By Heather Monahan
Assistant Features Editor
St. Bonaventure students arrive back to campus in late August re-energized and excited for their upcoming school year. It’s a new start, with new professors, new classes and new housing. This year, the campus will notice fresh administrative faces.
Three deans have officially begun their new positions at St. Bonaventure.
Pierre Balthazard, formerly executive director of the Center for Advancing Business Information Technology at Arizona State University’s W.P. Carey School of Business, has earned the position of dean of the School of Business.
Balthazard said the experience was a unique opportunity for him.
“There’s a fit,” Balthazard said. “What I’ve got to bring to the table is something the institution really needs.”
After 15 years at Arizona State, he gained the knowledge and skills necessary for his position at St. Bonaventure, Balthazard said.
“It was time to step out on my own and see what I could do,” Balthazard said.

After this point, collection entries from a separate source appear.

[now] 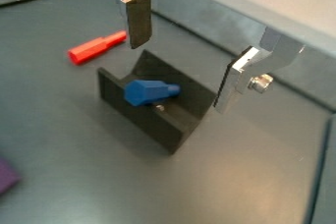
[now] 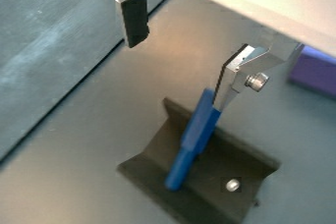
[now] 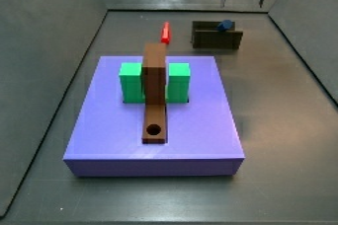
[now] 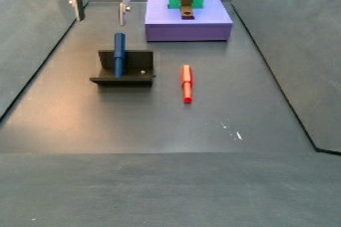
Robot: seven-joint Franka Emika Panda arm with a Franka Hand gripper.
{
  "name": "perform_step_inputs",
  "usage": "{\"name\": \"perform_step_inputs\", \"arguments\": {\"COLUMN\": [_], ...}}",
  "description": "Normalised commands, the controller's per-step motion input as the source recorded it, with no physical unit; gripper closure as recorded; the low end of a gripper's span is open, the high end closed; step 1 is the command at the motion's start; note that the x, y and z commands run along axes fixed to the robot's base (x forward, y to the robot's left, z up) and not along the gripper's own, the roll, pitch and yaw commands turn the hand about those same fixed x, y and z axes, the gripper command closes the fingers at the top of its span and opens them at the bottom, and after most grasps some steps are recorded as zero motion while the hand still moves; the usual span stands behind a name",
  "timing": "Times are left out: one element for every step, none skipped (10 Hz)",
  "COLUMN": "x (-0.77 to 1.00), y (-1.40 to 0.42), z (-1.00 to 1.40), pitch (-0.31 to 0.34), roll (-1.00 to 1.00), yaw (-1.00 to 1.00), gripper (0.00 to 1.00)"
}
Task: Pick up the blue object. Move up. Place the blue object on the fixture. Regrasp the blue object. Move to above the board. Insert the blue object.
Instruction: Regrasp the blue object.
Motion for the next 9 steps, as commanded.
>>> {"name": "perform_step_inputs", "arguments": {"x": [0.17,0.17,0.13,0.07,0.00,0.00,0.00,0.00,0.00], "y": [0.00,0.00,0.00,0.00,0.00,0.00,0.00,-0.25,-0.39], "z": [-0.13,-0.13,-0.14,-0.11,-0.04,-0.04,-0.07,-0.14,-0.21], "pitch": [-0.146,-0.129,-0.111,-0.080,-0.029,0.000,0.000,0.000,0.000], "roll": [1.00,1.00,1.00,1.00,1.00,1.00,1.00,1.00,1.00], "yaw": [0.00,0.00,0.00,0.00,0.00,0.01,0.07,0.18,0.23], "gripper": [0.00,0.00,0.00,0.00,0.00,0.00,0.00,0.00,0.00]}}
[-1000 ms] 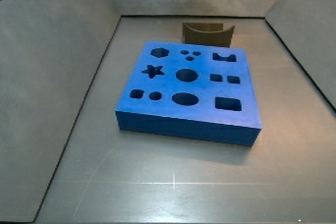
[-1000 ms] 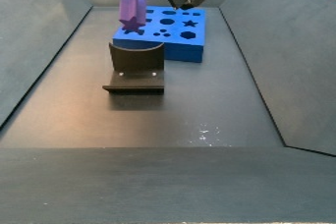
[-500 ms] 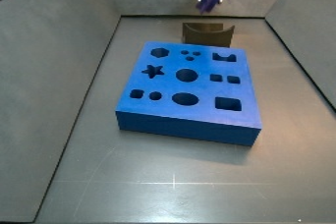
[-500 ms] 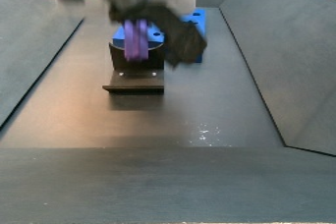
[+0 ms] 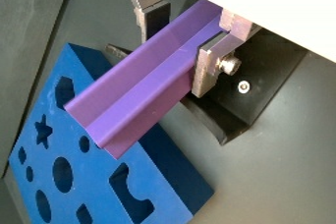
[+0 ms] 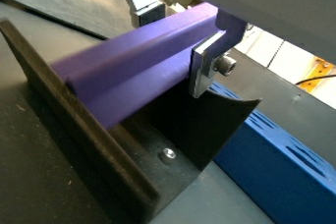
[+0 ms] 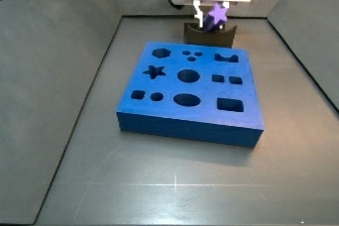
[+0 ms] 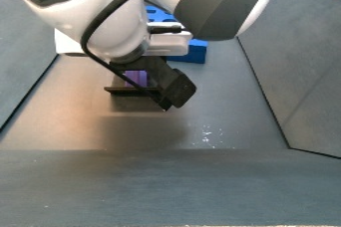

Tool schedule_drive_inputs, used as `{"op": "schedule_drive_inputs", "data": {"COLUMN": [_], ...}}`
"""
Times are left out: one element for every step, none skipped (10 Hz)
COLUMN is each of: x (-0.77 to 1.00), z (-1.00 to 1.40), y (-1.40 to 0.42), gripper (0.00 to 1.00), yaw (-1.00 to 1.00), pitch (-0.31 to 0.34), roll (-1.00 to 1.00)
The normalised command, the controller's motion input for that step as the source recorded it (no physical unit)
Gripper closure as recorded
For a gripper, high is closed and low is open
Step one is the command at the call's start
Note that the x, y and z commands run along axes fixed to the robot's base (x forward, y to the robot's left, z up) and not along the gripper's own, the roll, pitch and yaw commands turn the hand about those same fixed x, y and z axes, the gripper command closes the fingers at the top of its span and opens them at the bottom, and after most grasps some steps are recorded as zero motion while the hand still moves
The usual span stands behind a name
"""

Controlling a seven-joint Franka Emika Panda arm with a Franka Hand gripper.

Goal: Pick up the star object. Move up. Place the star object on the fixture. Regrasp the star object. Move to above the board. Insert the star object.
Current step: Place the star object on the fixture, then regrasp the star object.

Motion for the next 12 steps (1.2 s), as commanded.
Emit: {"op": "schedule_drive_inputs", "data": {"x": [0.08,0.06,0.06,0.06,0.00,0.00,-0.01,-0.03,-0.03,-0.03,-0.04,-0.04], "z": [-0.31,-0.30,-0.30,-0.30,0.00,1.00,1.00,1.00,1.00,1.00,0.93,0.69], "y": [0.08,0.09,0.09,0.09,0.00,0.00,0.00,0.00,0.00,0.00,0.01,0.01], "gripper": [1.00,1.00,1.00,1.00,0.00,0.00,0.00,0.00,0.00,0.00,0.00,0.00], "yaw": [-0.09,-0.07,-0.06,-0.04,0.00,-0.01,-0.01,-0.01,-0.02,-0.03,-0.04,-0.04], "pitch": [-0.045,-0.054,-0.053,-0.053,0.000,0.074,0.082,0.081,0.078,0.076,0.067,0.055], "roll": [-0.12,-0.10,-0.10,-0.10,0.00,0.08,0.09,0.09,0.09,0.08,0.06,0.05]}}
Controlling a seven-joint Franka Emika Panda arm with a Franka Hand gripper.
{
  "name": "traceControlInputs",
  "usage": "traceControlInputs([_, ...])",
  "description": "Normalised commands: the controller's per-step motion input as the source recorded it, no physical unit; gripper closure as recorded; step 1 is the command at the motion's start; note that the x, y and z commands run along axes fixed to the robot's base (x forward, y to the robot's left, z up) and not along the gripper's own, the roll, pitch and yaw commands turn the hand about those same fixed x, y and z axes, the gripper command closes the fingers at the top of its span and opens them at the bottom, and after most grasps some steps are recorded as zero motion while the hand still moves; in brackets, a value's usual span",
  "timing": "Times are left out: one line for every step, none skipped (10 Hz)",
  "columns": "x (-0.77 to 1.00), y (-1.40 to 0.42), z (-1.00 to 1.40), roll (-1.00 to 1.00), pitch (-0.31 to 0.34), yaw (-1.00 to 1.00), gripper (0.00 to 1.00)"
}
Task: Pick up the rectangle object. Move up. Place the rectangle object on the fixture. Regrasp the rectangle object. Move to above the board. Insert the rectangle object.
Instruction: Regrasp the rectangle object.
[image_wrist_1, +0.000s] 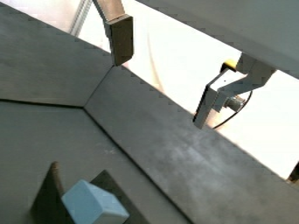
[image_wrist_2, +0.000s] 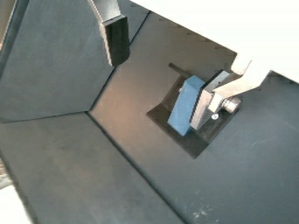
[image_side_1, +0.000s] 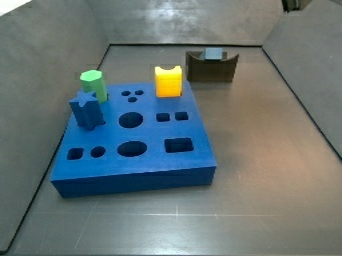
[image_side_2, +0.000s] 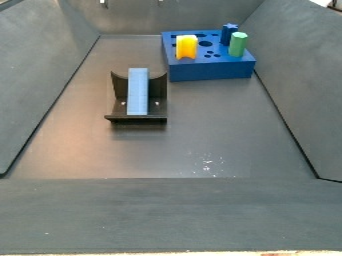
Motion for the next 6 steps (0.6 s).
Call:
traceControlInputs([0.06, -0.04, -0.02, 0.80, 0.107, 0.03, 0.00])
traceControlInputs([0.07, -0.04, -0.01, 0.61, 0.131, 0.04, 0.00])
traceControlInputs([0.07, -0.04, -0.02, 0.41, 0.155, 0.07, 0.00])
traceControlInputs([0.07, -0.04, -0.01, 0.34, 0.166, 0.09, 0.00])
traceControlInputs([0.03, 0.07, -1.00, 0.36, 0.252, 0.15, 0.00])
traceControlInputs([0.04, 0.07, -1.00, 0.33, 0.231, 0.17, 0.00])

While Balthazard arrived from a completely different university, the new deans of the Russell J. Jandoli School of Journalism and Mass Communication and the School of Education are familiar faces at Bonaventure.

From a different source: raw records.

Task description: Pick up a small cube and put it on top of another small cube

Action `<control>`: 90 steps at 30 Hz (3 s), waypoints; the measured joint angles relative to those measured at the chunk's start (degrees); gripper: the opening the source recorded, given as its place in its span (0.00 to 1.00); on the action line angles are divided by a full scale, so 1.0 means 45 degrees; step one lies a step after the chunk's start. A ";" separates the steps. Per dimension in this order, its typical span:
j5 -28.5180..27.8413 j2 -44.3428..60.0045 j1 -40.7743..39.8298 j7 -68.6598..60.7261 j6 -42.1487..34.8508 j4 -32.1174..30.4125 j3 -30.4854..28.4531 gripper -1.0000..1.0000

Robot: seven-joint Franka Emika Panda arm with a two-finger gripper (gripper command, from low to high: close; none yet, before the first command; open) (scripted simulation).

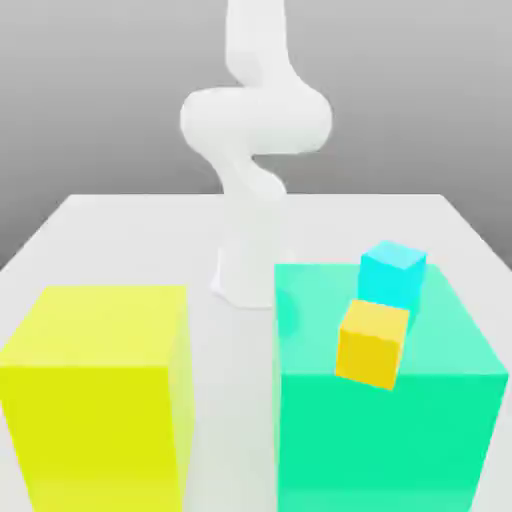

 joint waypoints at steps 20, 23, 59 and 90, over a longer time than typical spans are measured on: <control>0.2024 0.4017 0.6885 -1.1188 0.2331 -0.1436 -0.2554 0.50; 0.2356 0.4647 0.7787 -1.2937 0.2674 -0.1688 -0.2798 0.50; 0.0957 1.2134 1.3511 -2.9061 0.7684 -0.5668 -0.1841 0.50; 0.2482 0.9920 1.3380 -2.6595 0.6599 -0.5945 -0.2170 0.00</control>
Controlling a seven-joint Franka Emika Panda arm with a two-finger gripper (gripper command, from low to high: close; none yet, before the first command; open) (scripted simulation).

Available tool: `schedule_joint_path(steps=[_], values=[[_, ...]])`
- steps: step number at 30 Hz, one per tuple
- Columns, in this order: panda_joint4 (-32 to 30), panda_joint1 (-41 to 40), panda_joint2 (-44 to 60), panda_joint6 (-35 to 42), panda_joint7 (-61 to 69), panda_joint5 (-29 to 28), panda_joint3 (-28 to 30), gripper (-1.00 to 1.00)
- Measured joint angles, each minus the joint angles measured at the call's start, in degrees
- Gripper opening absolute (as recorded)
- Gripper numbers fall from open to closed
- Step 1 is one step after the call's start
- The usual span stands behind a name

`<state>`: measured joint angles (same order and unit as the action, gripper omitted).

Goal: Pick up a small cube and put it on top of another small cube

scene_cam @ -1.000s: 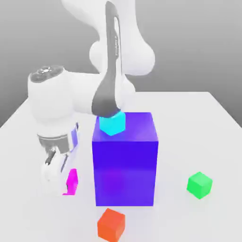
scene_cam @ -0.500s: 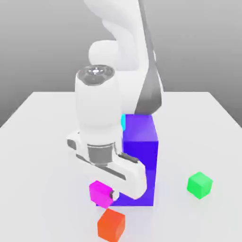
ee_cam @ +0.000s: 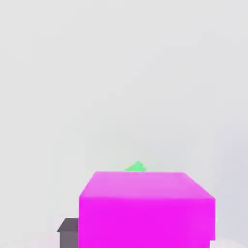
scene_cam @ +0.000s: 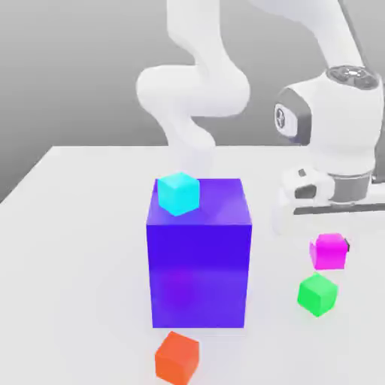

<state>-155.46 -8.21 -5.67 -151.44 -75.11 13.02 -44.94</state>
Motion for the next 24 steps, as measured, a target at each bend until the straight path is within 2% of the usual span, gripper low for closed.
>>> schedule_joint_path(steps=[4,12,21,22,24], values=[[-0.6,-0.7,0.8,-1.3,-5.0,-5.5,-1.8,-1.00],[0.2,-2.9,6.7,-5.1,-13.1,-16.7,-1.7,-1.00],[0.5,2.1,16.2,-10.9,-26.5,-35.3,7.0,-1.00],[0.5,3.0,17.0,-11.4,-27.6,-36.8,8.2,1.00],[0.5,3.0,17.0,-11.4,-27.6,-36.8,8.2,1.00]])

Pauline Hoffmann, former interim dean of the Russell J. Jandoli School of Journalism and Mass Communication, has served as an associate professor, teaching public relations and IMC courses since 2006. However, with her new permanent position as dean, Hoffmann said she has opportunities to do things she previously couldn’t.
“With the title interim, you can’t do everything you want to do, and now, we can move forward,” she said. “It’s nice to be official.”
Like Hoffmann, Joseph Zimmer has spent the past year as an interim dean. Zimmer, dean of the School of Education, has been at Bonaventure for the past 20 years. He said, while the challenges are different, he’s still among the familiar faculty he’s worked with during his time at Bonaventure.
“People ask me all the time if I’m missing teaching a lot,” he said. “But I’m not really because I do a lot of teaching in this job. It’s just not in the classroom.”
All three deans have big plans for their respective schools.
While the new business building is a huge change on the horizon for the School of Business, Balthazard said there will be much more changes than just the building. He sees the new building as an upgrade from coach to first class.
“What we’re going to do is what we’ve always done, but we have to step up our game and do it even better,” he said.
Balthazard said the experience of students in the undergraduate program will be enhanced with the new building and the other upcoming changes.
“We’re trying to develop the highest fidelity education,” Balthazard said.
In the School of Education, Zimmer is also hard at work. A rehabilitation counseling program at the master’s level has just been approved.
The program will allow students in counselor education to be trained to counsel people in rehabilitation programs.
“It’s a very mission-driven kind of a program, so we’re very excited about it,” Zimmer said.
The School of Education is also working towards getting Bonaventure its first doctoral program in decades. The school is proposing is an EDD program, or a Doctorate of Education, in leadership and administration.
The sports studies program is also under construction.
“We’re working with the biology department on trying to get a biometrics lab,” he said.
The biometrics lab would provide students the opportunity to take human measurements with high-tech equipment, such as treadmills and bikes found in official sports science institutions.
In the School of Journalism and Mass Communication, Hoffmann also has some new ideas.
In addition to the new strategic communication and digital media major, Hoffmann said there will be changes made to the whole journalism and mass communication program. The goal is to have journalism students have an experience similar to the ones broadcasting students get through the production truck, such as an experimental newsroom.
In addition to their endeavors for the upcoming year, all three deans said they will be collaborating with each other to make big changes at the university. According to Zimmer, the “Dream Team” are working together to better the general education given at Bonaventure.
“Ultimately, we’re all here for the same reason,” Hoffmann said. “You guys need a good education.”